La société AGEF FINANCE COURTAGE fait valoir que la gérante de la société LOFIM lui aurait indiqué par téléphone qu’elle avait obtenu de meilleurs conditions auprès d’une autre banque.
Cette conversation et sa teneur ne sont pas établies. En outre, il n’est pas indiqué à quelle date elle aurait pu avoir lieu, et donc il peut en être déduit que la société LOFIM a contacté d’autres établissements financiers pendant la période d’exclusivité prévue au contrat .
Aucun manquement de la société LOFIM à ses obligations contractuelles n’est établi. Les demandes de paiement formées contre elle seront rejetées. Le jugement sera confirmé.
La demande de dommages et intérêts de la société LOFIM
La société LOFIM demande devant la cour la condamnation de la société AGEF FINANCE COURTAGE au titre du caractère abusif de la procédure.

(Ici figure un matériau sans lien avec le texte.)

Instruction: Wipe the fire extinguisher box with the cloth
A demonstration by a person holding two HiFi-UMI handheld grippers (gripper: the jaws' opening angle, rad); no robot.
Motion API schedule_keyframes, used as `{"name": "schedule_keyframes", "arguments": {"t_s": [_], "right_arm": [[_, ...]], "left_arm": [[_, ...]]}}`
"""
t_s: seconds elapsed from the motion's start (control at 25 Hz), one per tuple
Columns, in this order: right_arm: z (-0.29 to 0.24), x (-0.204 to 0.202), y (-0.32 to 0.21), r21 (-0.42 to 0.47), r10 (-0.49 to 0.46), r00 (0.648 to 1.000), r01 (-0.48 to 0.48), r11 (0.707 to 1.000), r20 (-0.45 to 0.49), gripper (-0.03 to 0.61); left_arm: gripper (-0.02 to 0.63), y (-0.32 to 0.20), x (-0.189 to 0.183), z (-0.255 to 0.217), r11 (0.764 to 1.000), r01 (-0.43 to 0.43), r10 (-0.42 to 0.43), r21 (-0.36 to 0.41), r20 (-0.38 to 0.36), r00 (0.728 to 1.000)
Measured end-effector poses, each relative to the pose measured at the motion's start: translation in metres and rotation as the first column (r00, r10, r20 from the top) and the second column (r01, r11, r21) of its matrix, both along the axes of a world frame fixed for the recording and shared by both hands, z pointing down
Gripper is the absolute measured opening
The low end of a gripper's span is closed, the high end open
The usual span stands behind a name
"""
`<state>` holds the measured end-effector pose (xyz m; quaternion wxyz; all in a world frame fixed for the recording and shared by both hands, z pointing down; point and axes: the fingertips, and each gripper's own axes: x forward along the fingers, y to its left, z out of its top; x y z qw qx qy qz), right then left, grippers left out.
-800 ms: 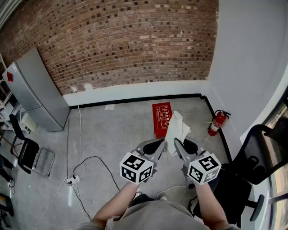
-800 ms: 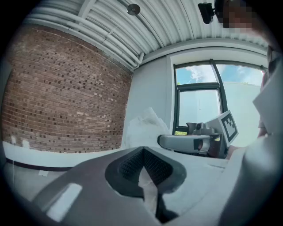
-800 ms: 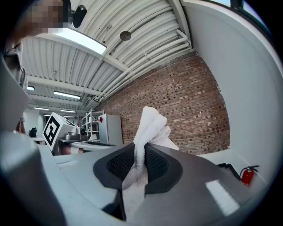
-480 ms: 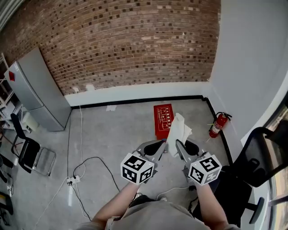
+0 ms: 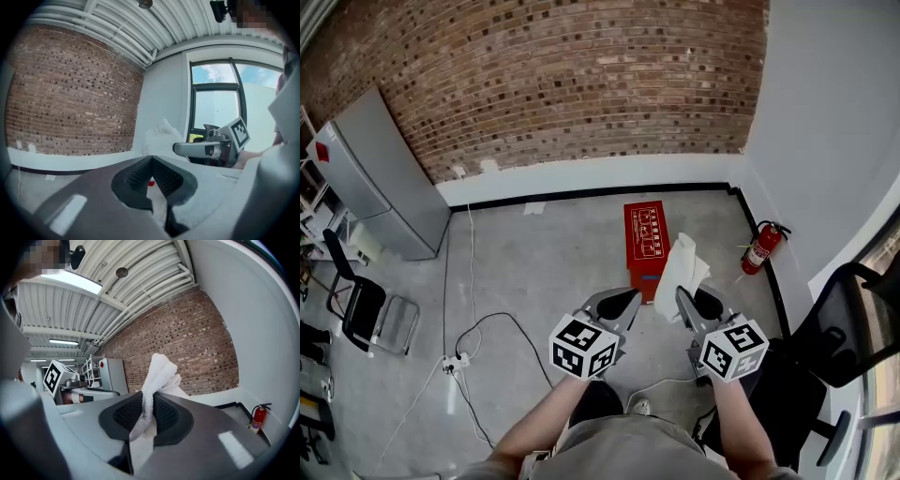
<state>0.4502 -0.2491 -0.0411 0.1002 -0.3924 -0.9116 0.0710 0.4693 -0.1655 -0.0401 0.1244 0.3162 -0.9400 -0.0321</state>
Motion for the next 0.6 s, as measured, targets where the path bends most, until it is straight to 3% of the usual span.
{"name": "schedule_keyframes", "arguments": {"t_s": [0.32, 0.6], "right_arm": [[0.030, -0.045, 0.013, 0.035, 0.048, 0.997, -0.046, 0.998, -0.063, 0.087], [0.057, -0.125, 0.039, 0.090, 0.126, 0.985, -0.116, 0.989, -0.116, 0.087]], "left_arm": [[0.000, 0.028, -0.048, 0.036, 1.000, -0.019, 0.019, 0.011, -0.070, 0.997], [0.000, 0.064, -0.134, 0.078, 0.996, -0.093, 0.091, -0.007, -0.142, 0.986]]}}
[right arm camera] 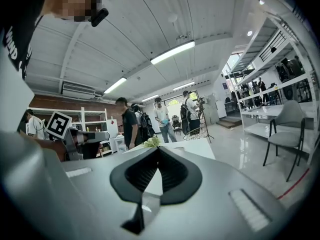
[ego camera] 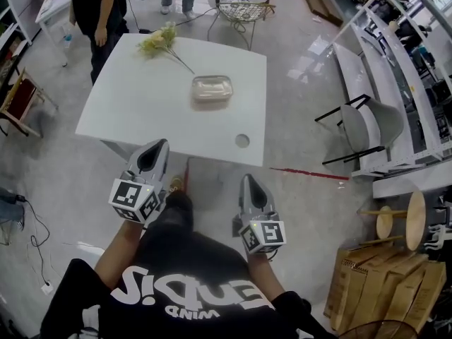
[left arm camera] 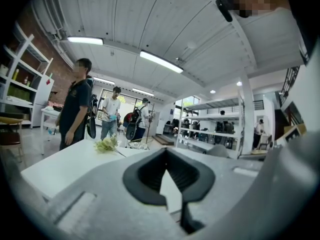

Cette demande est recevable devant la cour en ce qu’elle vise la poursuite devant la cour de la procédure engagée.
La société LOFIM ne justifie pas que la société AGEF FINANCE COURTAGE ait agi en justice dans un but autre que celui de faire valoir ses droits. La demande de paiement de dommages-intérêts formée à ce titre sera rejetée.
Les demandes annexes
Il n’est pas inéquitable de condamner la société AGEF FINANCE COURTAGE à payer à la société LOFIM la somme de 2000 euros au titre de l’article 700 du code de procédure civile.
La société AGEF FINANCE COURTAGE est condamnée aux dépens d’appel.
PAR CES MOTIFS
La cour
Confirme le jugement,
Y ajoutant :
Condamne la société AGEF FINANCE COURTAGE à payer à la société LOFIM la somme de 2 000 euros au titre des dispositions de l’article 700 du code de procédure civile ;
Condamne la société AGEF FINANCE COURTAGE aux dépens d’appel.